I might have written about it once or twice, but I have a little jog around London tomorrow, so for today I decided to skip my parkrun 5K for a parkrun volunteering stint.

parkrun is a (great) community event that can continue existing because of the many kind people who volunteer most weeks and without them many event would not exist. You don’t have to, but if you enjoy parkrun, you should try volunteering at your local event. Actually, shortly after the grim Covid months, many event HAD to cancel last minute on Friday or even Saturday morning because they could not fill their minimum volunteer requirements.

App support

The full list of volunteering roles can be found on both the 5K and the Running Achievements apps, which I have briefly reviewed alongside other parkrun apps. Specifically for volunteering, I think Running Achievements deliver a funnier experience, with dedicated achievements and little logos… but both get the gist. One thing 5K offers though is the ability to find volunteering roles for future weeks – more on that in a future post

Today was the second time I volunteered, after a first visit about 12 months ago to my local, Wimbledon Common, where I was given the role of Time Checker. Basically, I had to stand next to the timers and count runners as they came through, giving each tenth of a card that could be checked vs the distributed tokens.
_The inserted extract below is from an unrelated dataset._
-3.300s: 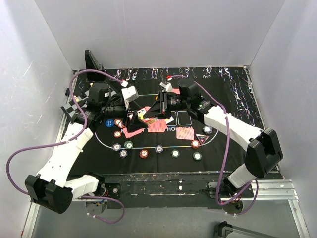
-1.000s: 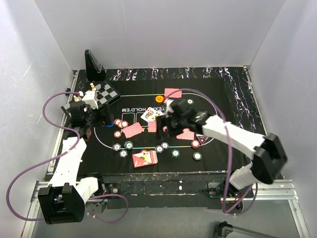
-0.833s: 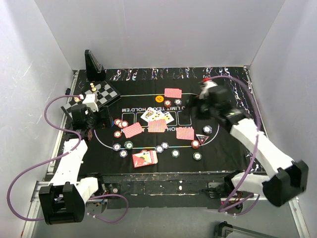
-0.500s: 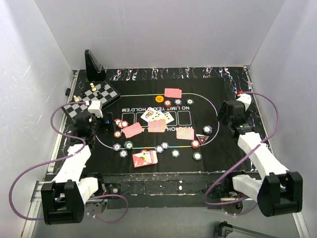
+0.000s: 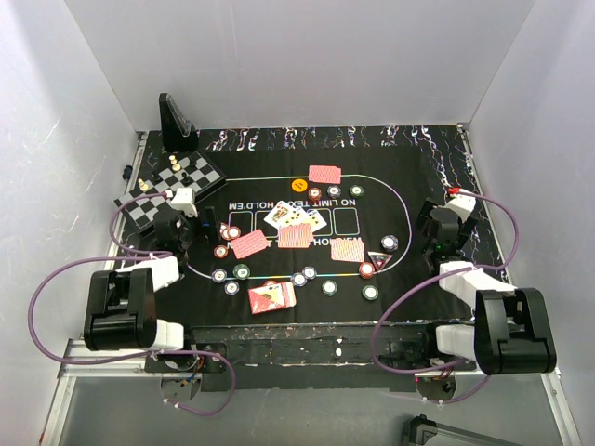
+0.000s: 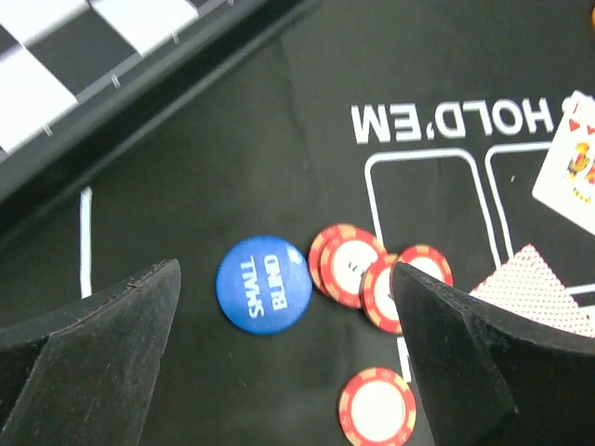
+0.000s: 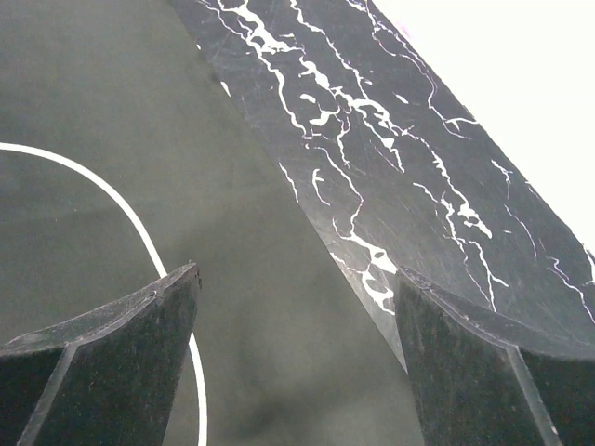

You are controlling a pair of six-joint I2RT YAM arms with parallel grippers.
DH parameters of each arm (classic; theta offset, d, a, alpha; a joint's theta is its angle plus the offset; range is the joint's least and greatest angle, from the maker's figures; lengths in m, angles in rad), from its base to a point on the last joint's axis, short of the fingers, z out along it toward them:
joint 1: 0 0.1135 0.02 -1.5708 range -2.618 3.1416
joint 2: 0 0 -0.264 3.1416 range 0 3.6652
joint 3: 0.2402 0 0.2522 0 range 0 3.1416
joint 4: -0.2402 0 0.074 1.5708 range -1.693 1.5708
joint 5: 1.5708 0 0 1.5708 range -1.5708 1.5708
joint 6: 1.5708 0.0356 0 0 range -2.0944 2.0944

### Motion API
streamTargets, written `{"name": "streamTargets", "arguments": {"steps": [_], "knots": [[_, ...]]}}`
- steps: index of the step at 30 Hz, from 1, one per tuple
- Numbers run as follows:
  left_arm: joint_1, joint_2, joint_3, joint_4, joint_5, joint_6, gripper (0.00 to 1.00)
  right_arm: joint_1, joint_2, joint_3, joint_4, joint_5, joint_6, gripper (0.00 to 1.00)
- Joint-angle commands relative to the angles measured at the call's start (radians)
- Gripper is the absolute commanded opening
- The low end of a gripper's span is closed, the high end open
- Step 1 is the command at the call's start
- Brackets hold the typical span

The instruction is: Distribute texas hold em gaming equipment

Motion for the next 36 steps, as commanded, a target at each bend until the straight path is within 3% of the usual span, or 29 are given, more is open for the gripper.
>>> {"name": "streamTargets", "arguments": {"steps": [1,6,14,19,23,36], "knots": [[-0.003,-0.022,-0.014,0.243,-0.033,0.027,0.98,-0.019,0.046,-0.011,0.229,0.002,-0.039,0.91],[0.002,-0.012,-0.098,0.430,-0.016,0.033,0.98,-0.048,0.099,-0.009,0.282,-0.087,-0.047,0.91],[0.013,0.100,-0.169,0.656,-0.062,0.005,0.98,-0.067,0.043,-0.121,0.431,-0.232,-0.080,0.92],[0.013,0.093,-0.158,0.629,-0.041,0.011,0.98,-0.065,0.119,-0.193,0.643,-0.375,-0.158,0.92],[0.013,0.100,-0.118,0.556,-0.022,0.024,0.98,-0.070,0.126,-0.112,0.491,-0.370,-0.120,0.93],[0.013,0.094,-0.123,0.555,-0.022,0.025,0.98,-0.111,0.119,-0.138,0.535,-0.409,-0.120,0.93]]}}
This helps correcting errors the timekeepers might make in recording finishers, which, as I found out today, are pretty easy to make especially when you get the human wave arriving from 26/27 minutes to 32/33 minutes.

Volunteering gives you a very clear view of what an amazing community event parkrun can be, seeing so many people who come and give their time nearly every week and get friends, camaraderie and true happiness from it.

Timekeeping

On to Timekeeping: it is done on the Virtual Volunteer app now, which is also used for token scanning. It is simple, and it is. But finishers do get crammed up around the centre of the gauss curve and it gets quite hard at that point. Also, the app gives a beeping feedback when you record a finisher, but it does not always do it for obvious reasons, so my lizard brain was often tempted to double tap.

Not a big deal though: that’s why there are always at least 2 and sometimes 3 people recording times together – you can check progress with each other, roughly track when you stopped being aligned and then the result processing geniuses have several datasets to compare and fix mistakes.

It’s not a perfect system, but it works. And the only other way would be to require everyone to have a chip and all events teams to bug reading mats… which would not work if we want to keep parkrun a free event. And remember, it’s a run, not a race! 😀

I will write more on roles and volunteering achievements, but this is it for my weekly Saturday post for now. Let me know if you have tried any specific role and enjoyed it if you want!

I leave you with the view from the other side – try it, it’s fun and it might just keep your local event alive!